Every time you try to group or count with a plain dict, you write the same defensive check:

# Before: plain dict, grouping articles by tag
articles_by_tag = {}
for article, tag in data:
    if tag not in articles_by_tag:
        articles_by_tag[tag] = []
    articles_by_tag[tag].append(article)

defaultdict replaces those three lines with one. You pass a factory function — list, int, set — and any missing key is automatically initialized with that factory's return value:

# After: defaultdict
from collections import defaultdict

articles_by_tag = defaultdict(list)
for article, tag in data:
    articles_by_tag[tag].append(article)  # no KeyError, ever

Use defaultdict(int) for counting, defaultdict(set) for deduplication, defaultdict(list) for grouping. The factory can be any callable, including a lambda:

stats = defaultdict(lambda: {"count": 0, "views": 0})
stats["python"]["count"] += 1

`Counter` — count anything in one line

Counting the frequency of items in a list normally takes a loop and a dict. Counter collapses that entirely:

# Before
word_counts = {}
for word in words:
    word_counts[word] = word_counts.get(word, 0) + 1

# After
from collections import Counter

word_counts = Counter(words)

Counter accepts any iterable — strings, lists, generator expressions. It comes with most_common(n), which returns the top-n items sorted by count:

top5 = word_counts.most_common(5)
# [('python', 42), ('tutorial', 31), ...]
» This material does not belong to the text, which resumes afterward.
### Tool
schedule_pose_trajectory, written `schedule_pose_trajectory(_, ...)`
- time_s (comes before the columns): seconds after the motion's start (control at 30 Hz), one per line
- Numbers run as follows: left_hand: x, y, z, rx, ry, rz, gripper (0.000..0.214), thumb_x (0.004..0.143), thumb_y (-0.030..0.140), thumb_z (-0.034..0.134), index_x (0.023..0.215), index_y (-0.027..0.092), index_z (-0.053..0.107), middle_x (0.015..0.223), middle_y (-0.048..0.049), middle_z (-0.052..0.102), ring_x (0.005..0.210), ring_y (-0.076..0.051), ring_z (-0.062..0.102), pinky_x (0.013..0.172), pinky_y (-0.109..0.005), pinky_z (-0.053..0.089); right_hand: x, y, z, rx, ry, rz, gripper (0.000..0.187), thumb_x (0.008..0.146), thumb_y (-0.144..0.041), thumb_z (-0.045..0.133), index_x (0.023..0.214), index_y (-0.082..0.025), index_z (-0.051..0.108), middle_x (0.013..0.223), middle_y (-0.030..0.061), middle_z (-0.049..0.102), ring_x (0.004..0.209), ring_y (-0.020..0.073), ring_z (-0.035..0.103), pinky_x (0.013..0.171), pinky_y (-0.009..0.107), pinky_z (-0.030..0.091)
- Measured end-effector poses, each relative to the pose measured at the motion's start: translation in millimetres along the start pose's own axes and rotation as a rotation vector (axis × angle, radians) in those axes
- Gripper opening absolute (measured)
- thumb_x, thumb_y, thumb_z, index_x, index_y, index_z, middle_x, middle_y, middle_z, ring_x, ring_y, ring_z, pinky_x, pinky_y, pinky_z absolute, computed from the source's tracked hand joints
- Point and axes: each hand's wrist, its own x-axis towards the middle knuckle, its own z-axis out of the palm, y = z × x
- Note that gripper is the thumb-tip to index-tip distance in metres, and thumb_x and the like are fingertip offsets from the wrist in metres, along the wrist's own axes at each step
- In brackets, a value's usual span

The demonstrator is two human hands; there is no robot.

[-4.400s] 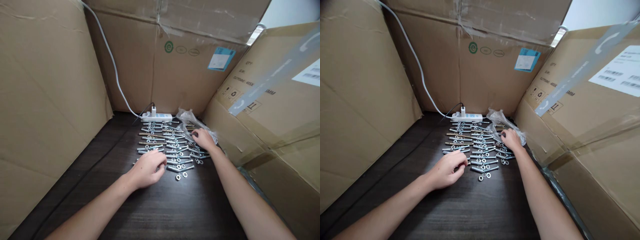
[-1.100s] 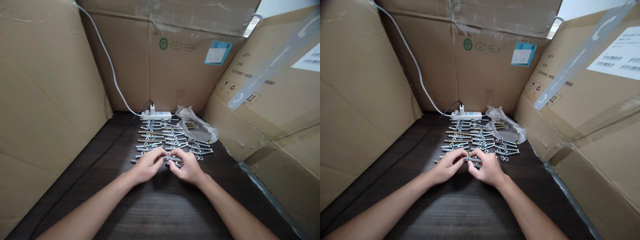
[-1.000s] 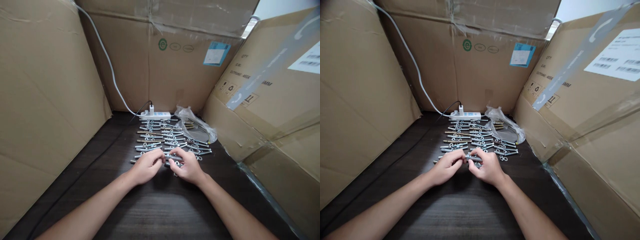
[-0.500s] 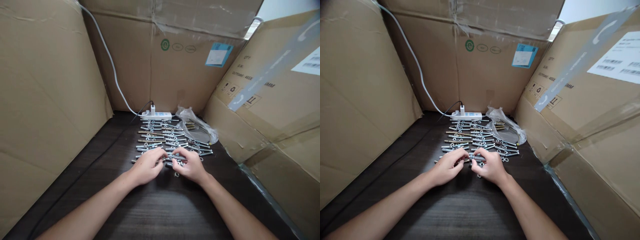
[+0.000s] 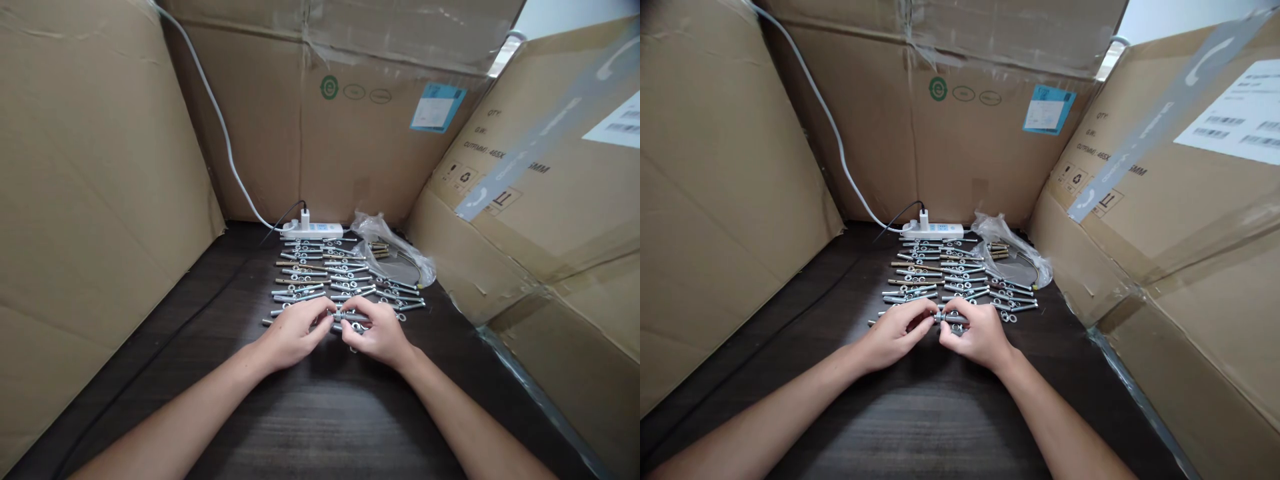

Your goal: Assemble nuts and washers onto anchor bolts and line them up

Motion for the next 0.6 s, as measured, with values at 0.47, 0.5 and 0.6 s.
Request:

Counters also support arithmetic: add two Counters to combine tallies, subtract to find the difference, use & for intersection (minimum counts) and | for union (maximum counts):

c1 = Counter(python=10, javascript=5)
c2 = Counter(python=3, rust=8)
print(c1 + c2)  # Counter({'python': 13, 'rust': 8, 'javascript': 5})
print(c1 - c2)  # Counter({'python': 7, 'javascript': 5})
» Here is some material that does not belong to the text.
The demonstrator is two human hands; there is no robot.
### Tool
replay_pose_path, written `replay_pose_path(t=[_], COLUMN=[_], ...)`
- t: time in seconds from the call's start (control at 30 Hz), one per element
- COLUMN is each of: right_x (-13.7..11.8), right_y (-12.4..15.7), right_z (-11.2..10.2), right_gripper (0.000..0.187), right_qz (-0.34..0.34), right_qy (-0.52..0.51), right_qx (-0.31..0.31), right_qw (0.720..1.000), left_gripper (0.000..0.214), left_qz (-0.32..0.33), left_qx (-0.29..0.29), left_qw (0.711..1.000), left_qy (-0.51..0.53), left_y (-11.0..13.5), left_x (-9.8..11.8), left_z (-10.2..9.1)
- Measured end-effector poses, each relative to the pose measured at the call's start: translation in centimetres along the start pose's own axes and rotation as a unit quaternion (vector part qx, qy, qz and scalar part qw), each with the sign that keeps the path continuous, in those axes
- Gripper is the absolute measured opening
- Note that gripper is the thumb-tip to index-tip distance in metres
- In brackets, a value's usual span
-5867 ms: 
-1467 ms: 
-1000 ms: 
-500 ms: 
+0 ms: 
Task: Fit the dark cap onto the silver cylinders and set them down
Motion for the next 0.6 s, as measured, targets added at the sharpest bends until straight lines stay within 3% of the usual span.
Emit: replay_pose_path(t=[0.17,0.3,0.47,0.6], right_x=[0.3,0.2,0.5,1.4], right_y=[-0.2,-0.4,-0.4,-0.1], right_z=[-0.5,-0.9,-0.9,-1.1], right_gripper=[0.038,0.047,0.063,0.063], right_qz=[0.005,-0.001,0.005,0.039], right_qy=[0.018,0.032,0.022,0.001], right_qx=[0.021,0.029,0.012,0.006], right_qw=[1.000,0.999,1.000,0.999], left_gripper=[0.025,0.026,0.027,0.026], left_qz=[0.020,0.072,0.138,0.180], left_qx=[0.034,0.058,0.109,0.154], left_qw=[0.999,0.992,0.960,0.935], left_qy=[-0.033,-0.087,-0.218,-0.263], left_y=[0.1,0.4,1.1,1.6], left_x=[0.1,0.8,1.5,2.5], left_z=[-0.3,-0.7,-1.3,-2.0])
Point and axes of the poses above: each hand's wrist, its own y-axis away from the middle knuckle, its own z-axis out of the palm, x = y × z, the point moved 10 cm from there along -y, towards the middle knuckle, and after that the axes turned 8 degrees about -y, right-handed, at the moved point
`deque` — efficient append/pop from both ends

Python lists are fast at appending to the right, but list.insert(0, x) and list.pop(0) are O(n) — they shift every element. deque (double-ended queue) does both in O(1):

# Before: using list as a queue (slow left-side operations)
queue = []
queue.append("task_a")
queue.insert(0, "urgent_task")   # O(n) — shifts everything
next_task = queue.pop(0)         # O(n) — shifts everything

# After: deque
from collections import deque

queue = deque()
queue.append("task_a")           # append to right
queue.appendleft("urgent_task")  # O(1) — no shifting
next_task = queue.popleft()      # O(1) — no shifting

The maxlen parameter turns a deque into a sliding window that automatically discards the oldest item when full — perfect for keeping the last N log lines or prices:

recent_views = deque(maxlen=10)
for view in stream:
    recent_views.append(view)    # oldest auto-dropped when len > 10

deque.rotate(n) shifts all elements by n positions, which is handy for circular buffers or round-robin scheduling:

tasks = deque(["a", "b", "c", "d"])
tasks.rotate(1)   # deque(['d', 'a', 'b', 'c'])
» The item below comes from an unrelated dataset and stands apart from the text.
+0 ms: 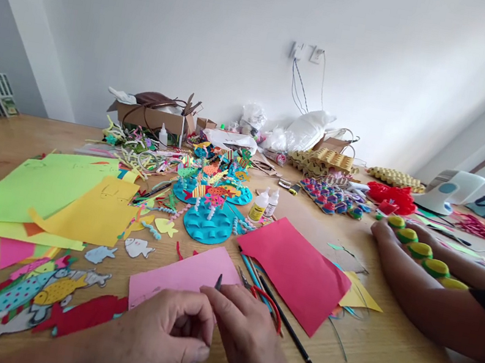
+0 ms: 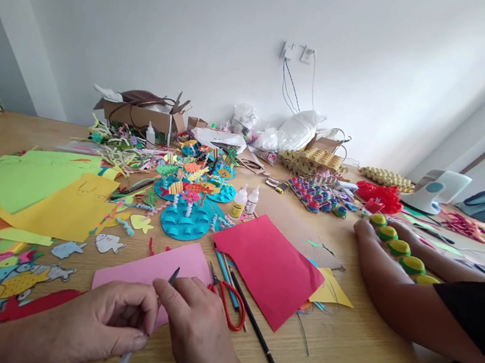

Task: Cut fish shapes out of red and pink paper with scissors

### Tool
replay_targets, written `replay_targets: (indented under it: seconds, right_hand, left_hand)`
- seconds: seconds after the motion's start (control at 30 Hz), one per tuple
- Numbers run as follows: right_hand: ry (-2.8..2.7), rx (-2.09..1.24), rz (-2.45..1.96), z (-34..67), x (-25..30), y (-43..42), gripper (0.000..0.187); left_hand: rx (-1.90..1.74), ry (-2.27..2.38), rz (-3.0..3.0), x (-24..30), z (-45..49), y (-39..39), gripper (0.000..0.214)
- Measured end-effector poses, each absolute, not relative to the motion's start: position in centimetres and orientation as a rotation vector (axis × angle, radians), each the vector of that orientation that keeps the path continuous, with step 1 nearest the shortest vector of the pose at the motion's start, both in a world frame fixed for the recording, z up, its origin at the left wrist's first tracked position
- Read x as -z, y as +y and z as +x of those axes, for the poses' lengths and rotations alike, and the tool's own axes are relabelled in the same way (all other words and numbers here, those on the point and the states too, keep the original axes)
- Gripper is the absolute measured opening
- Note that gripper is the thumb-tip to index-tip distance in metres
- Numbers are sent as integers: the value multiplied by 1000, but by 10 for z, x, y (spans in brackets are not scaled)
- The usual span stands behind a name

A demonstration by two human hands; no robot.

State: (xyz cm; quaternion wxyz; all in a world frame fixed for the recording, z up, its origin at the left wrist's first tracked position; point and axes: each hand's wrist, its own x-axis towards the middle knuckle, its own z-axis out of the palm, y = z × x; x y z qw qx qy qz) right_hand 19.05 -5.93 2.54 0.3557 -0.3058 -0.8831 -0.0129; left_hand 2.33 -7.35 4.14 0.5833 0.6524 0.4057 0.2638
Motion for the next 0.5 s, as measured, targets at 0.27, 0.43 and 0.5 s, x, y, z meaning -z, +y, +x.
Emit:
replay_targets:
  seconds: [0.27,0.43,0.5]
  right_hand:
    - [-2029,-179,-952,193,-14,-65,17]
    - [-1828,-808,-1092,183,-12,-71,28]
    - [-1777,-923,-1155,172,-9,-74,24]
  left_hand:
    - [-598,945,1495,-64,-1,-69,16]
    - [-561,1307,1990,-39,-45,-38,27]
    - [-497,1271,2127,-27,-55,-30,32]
`namedtuple` — lightweight records with field names

Plain tuples force you to remember that point[0] is x and point[1] is y. namedtuple gives you attribute access with zero memory overhead over a regular tuple:

# Before: plain tuple, no context
article = ("Python collections", "tutorial", 1200)
print(article[2])  # What is index 2 again?

# After: namedtuple
from collections import namedtuple

Article = namedtuple("Article", ["title", "tag", "word_count"])
article = Article("Python collections", "tutorial", 1200)
print(article.word_count)  # clear and readable

Two utility methods make namedtuple practical for data pipelines:

_asdict() converts the record to an OrderedDict (or regular dict in Python 3.8+), useful for serialization.
_replace() returns a copy with specific fields swapped — since namedtuples are immutable, this is how you "update" a record.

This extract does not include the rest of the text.